L'affaire fait suite à une réclamation introduite par Monsieur A. concernant le montant de la pension auquel il pouvait prétendre suite à une incapacité de travail permanente. L'homme estimait en effet qu'étant le père de deux enfants, sa pension devait être indexée de 5% comme le prévoit la loi espagnole sur la sécurité sociale pour les femmes.

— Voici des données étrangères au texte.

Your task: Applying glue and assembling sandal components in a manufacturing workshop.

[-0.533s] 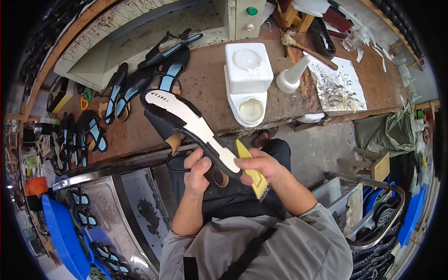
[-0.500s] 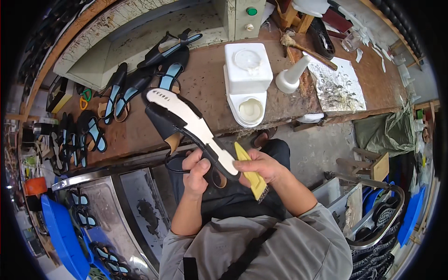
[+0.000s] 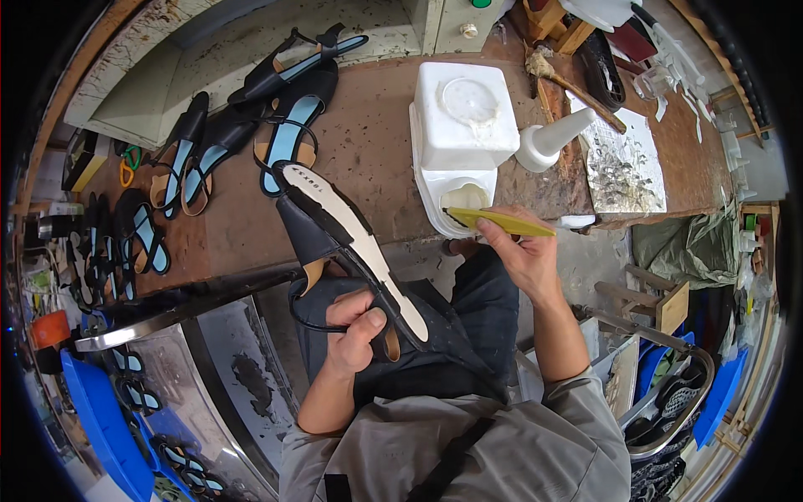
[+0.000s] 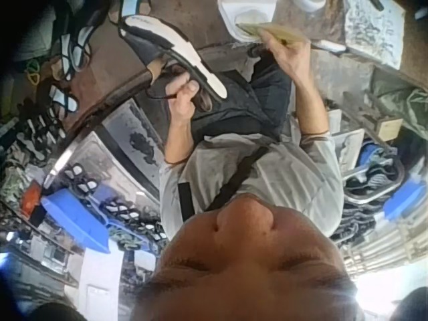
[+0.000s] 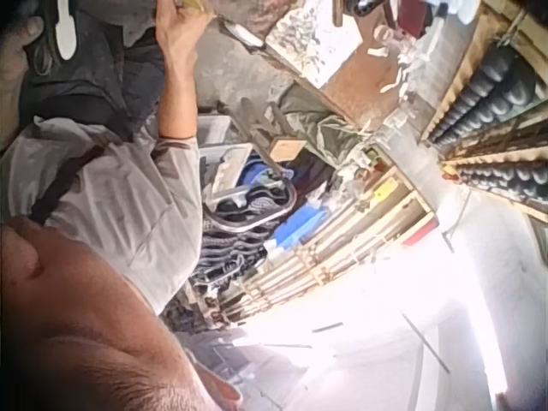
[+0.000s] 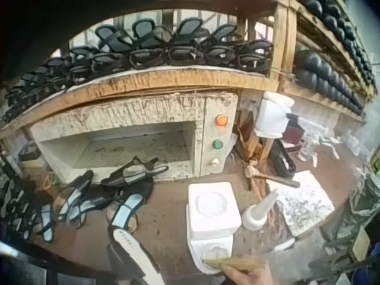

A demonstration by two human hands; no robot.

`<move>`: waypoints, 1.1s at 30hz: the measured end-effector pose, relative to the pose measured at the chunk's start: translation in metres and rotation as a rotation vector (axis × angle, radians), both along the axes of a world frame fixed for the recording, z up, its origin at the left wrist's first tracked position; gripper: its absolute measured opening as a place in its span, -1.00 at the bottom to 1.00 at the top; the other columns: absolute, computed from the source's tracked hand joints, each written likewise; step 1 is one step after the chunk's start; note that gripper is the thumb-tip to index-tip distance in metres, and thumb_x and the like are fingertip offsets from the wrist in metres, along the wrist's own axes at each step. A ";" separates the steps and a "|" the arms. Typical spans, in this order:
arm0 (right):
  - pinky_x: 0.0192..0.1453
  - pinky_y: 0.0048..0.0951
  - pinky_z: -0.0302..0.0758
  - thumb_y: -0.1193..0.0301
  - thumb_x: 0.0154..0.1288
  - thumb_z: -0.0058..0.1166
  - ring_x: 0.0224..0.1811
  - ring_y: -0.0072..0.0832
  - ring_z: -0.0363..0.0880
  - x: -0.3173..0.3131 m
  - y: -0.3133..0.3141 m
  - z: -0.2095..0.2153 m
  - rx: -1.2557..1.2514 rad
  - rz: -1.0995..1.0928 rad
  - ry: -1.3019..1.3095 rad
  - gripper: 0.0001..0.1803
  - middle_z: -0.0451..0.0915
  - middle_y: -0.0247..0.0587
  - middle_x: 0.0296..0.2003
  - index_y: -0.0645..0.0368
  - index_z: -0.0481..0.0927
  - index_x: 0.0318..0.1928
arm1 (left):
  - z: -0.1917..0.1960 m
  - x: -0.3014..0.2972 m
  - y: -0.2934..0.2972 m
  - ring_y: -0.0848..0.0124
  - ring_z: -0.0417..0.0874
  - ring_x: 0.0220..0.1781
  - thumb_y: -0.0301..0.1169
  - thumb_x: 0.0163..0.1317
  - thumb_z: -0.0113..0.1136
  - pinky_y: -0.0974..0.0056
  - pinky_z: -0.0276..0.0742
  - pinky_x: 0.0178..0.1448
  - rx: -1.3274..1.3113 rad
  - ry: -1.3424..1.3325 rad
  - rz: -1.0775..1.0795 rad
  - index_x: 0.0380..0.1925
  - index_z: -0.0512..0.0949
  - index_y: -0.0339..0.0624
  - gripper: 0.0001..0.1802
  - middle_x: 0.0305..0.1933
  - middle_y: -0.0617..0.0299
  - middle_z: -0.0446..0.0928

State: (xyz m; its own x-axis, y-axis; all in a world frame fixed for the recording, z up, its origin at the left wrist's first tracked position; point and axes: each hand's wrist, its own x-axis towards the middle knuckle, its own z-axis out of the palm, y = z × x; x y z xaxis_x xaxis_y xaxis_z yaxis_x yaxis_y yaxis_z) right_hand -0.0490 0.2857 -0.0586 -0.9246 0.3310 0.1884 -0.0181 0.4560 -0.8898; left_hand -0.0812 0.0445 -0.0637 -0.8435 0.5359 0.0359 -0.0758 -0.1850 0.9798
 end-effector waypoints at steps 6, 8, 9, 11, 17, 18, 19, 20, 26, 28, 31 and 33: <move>-0.40 -0.61 0.40 0.52 0.18 0.12 -0.48 -0.63 0.49 0.002 0.000 0.000 -0.296 -0.015 -0.102 -0.88 0.57 -0.30 -0.45 0.33 0.60 -0.29 | -0.003 0.001 0.005 0.55 0.26 -0.66 -0.31 -0.02 0.00 0.38 0.09 -0.55 0.002 -0.099 0.048 -0.76 0.31 -0.34 -0.68 -0.70 0.29 0.34; -0.40 -0.61 0.41 0.53 0.17 0.13 -0.49 -0.64 0.48 0.004 -0.002 0.005 -0.303 0.000 -0.115 -0.87 0.57 -0.30 -0.47 0.35 0.59 -0.29 | 0.004 0.002 0.007 0.53 0.30 -0.65 -0.31 -0.01 0.00 0.39 0.13 -0.55 0.043 -0.118 0.040 -0.75 0.35 -0.36 -0.68 -0.68 0.25 0.39; -0.40 -0.61 0.41 0.53 0.16 0.14 -0.51 -0.66 0.47 0.005 -0.004 0.008 -0.314 0.017 -0.125 -0.87 0.56 -0.30 -0.48 0.36 0.59 -0.30 | 0.008 0.003 0.007 0.52 0.35 -0.64 -0.31 -0.01 0.00 0.39 0.17 -0.54 0.080 -0.132 0.031 -0.73 0.38 -0.38 -0.68 -0.66 0.22 0.43; -0.40 -0.61 0.41 0.53 0.14 0.15 -0.54 -0.64 0.47 0.018 -0.004 0.023 -0.439 0.004 -0.117 -0.87 0.56 -0.27 -0.51 0.37 0.58 -0.32 | 0.014 0.008 0.008 0.47 0.46 -0.60 -0.31 0.00 0.01 0.40 0.27 -0.51 0.128 -0.199 -0.018 -0.66 0.45 -0.44 -0.68 -0.60 0.13 0.52; -0.45 -0.46 0.43 0.52 0.06 0.19 -0.57 -0.42 0.53 0.043 -0.050 0.050 -0.515 0.215 0.363 -0.84 0.60 -0.08 -0.52 0.37 0.57 -0.35 | 0.025 0.024 0.000 0.36 0.53 -0.51 -0.36 0.12 -0.07 0.32 0.39 -0.41 0.327 -0.077 -0.191 -0.48 0.50 -0.47 -0.68 -0.51 0.06 0.54; -0.45 -0.46 0.44 0.53 0.03 0.20 -0.55 -0.40 0.55 0.044 -0.058 0.054 -0.464 0.226 0.409 -0.84 0.60 -0.08 -0.53 0.38 0.57 -0.36 | 0.028 0.029 -0.001 0.36 0.50 -0.54 -0.36 0.13 -0.07 0.32 0.37 -0.42 0.350 -0.050 -0.180 -0.50 0.50 -0.47 -0.69 -0.53 0.07 0.53; -0.44 -0.46 0.44 0.55 0.01 0.22 -0.53 -0.38 0.56 0.046 -0.064 0.056 -0.412 0.236 0.455 -0.84 0.60 -0.07 -0.53 0.38 0.58 -0.37 | 0.032 0.033 0.000 0.36 0.48 -0.56 -0.36 0.13 -0.07 0.31 0.35 -0.44 0.376 -0.023 -0.169 -0.51 0.49 -0.46 -0.69 -0.55 0.09 0.51; -0.44 -0.46 0.44 0.55 0.01 0.22 -0.53 -0.38 0.56 0.050 -0.065 0.059 -0.409 0.243 0.459 -0.84 0.60 -0.07 -0.53 0.38 0.58 -0.37 | 0.038 0.036 0.001 0.34 0.44 -0.59 -0.37 0.14 -0.07 0.30 0.32 -0.46 0.364 0.046 -0.140 -0.55 0.47 -0.45 -0.70 -0.58 0.10 0.48; -0.50 -0.47 0.43 0.57 -0.03 0.23 -0.53 -0.38 0.58 0.079 -0.077 0.069 -0.309 0.333 0.505 -0.84 0.61 -0.04 -0.50 0.39 0.59 -0.38 | 0.048 0.059 -0.014 0.36 0.40 -0.61 -0.37 0.14 -0.06 0.28 0.27 -0.50 0.392 0.083 -0.128 -0.57 0.45 -0.45 -0.70 -0.61 0.11 0.45; -0.51 -0.47 0.42 0.57 -0.04 0.23 -0.54 -0.38 0.58 0.088 -0.081 0.072 -0.304 0.343 0.521 -0.83 0.62 -0.04 -0.50 0.39 0.59 -0.38 | 0.049 0.066 -0.017 0.36 0.39 -0.61 -0.37 0.14 -0.06 0.29 0.27 -0.50 0.423 0.073 -0.130 -0.57 0.45 -0.46 -0.69 -0.61 0.10 0.45; -0.52 -0.48 0.42 0.57 -0.05 0.24 -0.56 -0.39 0.58 0.099 -0.084 0.075 -0.309 0.356 0.550 -0.82 0.62 -0.05 -0.51 0.38 0.59 -0.38 | 0.059 0.069 -0.021 0.37 0.39 -0.60 -0.37 0.14 -0.06 0.29 0.27 -0.49 0.419 0.108 -0.144 -0.58 0.45 -0.47 -0.69 -0.59 0.09 0.46; -0.52 -0.48 0.41 0.56 -0.06 0.25 -0.57 -0.39 0.58 0.105 -0.086 0.077 -0.315 0.359 0.563 -0.82 0.62 -0.05 -0.51 0.38 0.59 -0.38 | 0.064 0.072 -0.022 0.37 0.39 -0.60 -0.37 0.13 -0.06 0.29 0.26 -0.49 0.390 0.154 -0.154 -0.58 0.44 -0.47 -0.69 -0.59 0.08 0.46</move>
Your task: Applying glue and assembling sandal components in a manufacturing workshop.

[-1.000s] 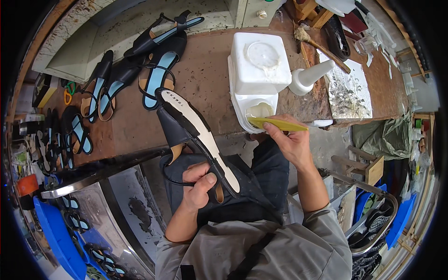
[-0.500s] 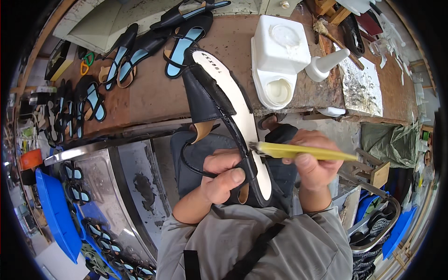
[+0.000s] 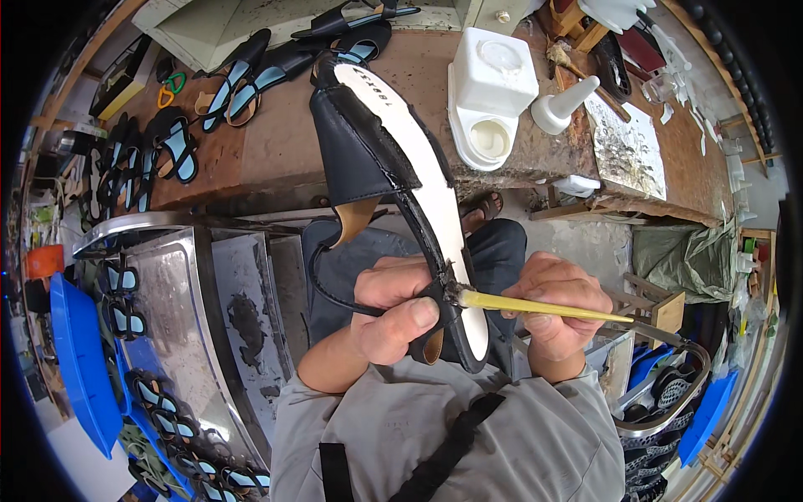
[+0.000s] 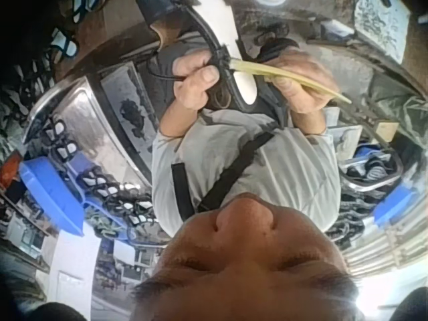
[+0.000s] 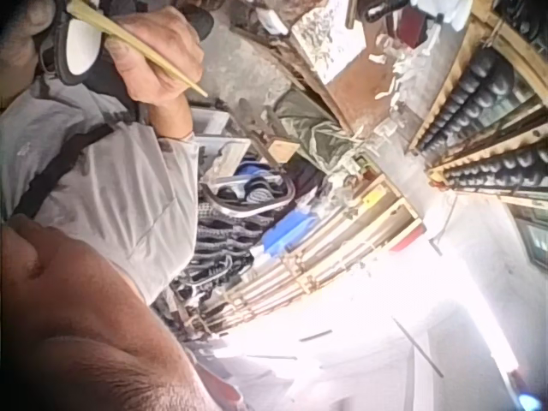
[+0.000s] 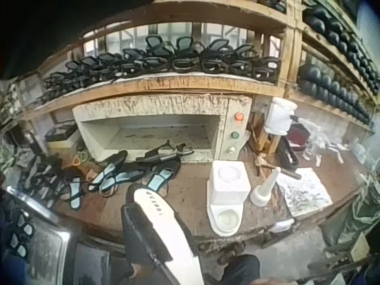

Dans son arrêt, la Cour de justice de l'UE a balayé l'argument des autorités espagnoles selon lequel ce complément de pension ne devait être versé qu'aux femmes « au titre de leur contribution démographique à la sécurité sociale ». Madrid justifiait cette mesure par la nécessité de réduire l’écart entre les montants des pensions des hommes et ceux des femmes dont les parcours professionnels ont été interrompus ou écourtés en raison du fait qu’elles ont eu au moins deux enfants. Or, selon les juges de Luxembourg, la contribution des hommes à la démographie est tout aussi nécessaire que celle des femmes et les situations d’un père et d’une mère peuvent être comparables en ce qui concerne l’éducation des enfants.
La Cour motive sa réponse en s'appuyant sur la directive sur l’égalité de traitement entre hommes et femmes en matière de sécurité sociale (79/7/CEE), qui interdit les discriminations liées au genre.